▸ WHAT THE EXERCISE ASKS: Please count the lines below that hold the word "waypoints" and give the count without any other text.

▸ INFORMATION PROVIDED:

++++++

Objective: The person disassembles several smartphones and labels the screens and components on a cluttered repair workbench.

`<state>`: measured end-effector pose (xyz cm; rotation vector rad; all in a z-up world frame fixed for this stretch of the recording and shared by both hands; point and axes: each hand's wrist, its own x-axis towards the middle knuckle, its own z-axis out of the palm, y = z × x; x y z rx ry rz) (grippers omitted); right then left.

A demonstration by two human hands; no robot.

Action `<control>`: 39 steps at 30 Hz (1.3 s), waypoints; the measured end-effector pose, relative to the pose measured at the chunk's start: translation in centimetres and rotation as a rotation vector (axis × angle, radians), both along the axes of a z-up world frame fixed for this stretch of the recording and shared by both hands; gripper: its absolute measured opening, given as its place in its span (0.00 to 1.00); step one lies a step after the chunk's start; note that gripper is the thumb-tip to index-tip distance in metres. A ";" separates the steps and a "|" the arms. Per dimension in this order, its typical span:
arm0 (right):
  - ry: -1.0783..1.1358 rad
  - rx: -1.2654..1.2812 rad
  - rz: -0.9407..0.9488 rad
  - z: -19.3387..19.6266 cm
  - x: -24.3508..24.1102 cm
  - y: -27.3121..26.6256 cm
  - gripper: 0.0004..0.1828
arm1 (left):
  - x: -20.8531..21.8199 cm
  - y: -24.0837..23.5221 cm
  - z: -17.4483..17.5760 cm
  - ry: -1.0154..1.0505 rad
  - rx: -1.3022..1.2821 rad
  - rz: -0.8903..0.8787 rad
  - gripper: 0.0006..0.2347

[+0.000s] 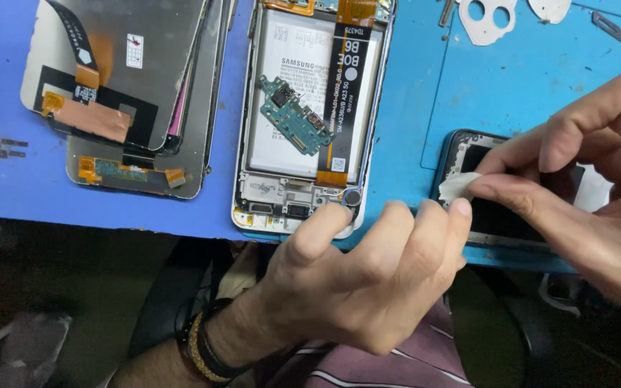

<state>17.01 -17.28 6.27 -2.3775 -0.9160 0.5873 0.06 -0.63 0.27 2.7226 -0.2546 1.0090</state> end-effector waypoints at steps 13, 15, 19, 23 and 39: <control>-0.062 0.015 0.051 0.6 -0.8 0.2 0.23 | 0.3 -0.1 -0.3 0.024 -0.010 0.017 0.08; -0.063 -0.042 0.040 0.5 -0.6 0.2 0.18 | 0.3 0.1 -0.3 0.020 0.005 0.006 0.07; -0.118 -0.278 0.033 1.0 -0.9 1.1 0.08 | 0.3 0.3 -0.2 0.015 0.051 0.000 0.08; -0.279 -0.325 0.058 0.6 -1.4 0.0 0.12 | 0.3 0.4 0.0 0.013 0.073 0.017 0.10; -0.548 -0.048 0.513 -0.2 0.2 -2.1 0.22 | 0.1 0.5 -0.3 -0.008 0.060 0.004 0.08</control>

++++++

▸ PROBLEM SOLUTION: 2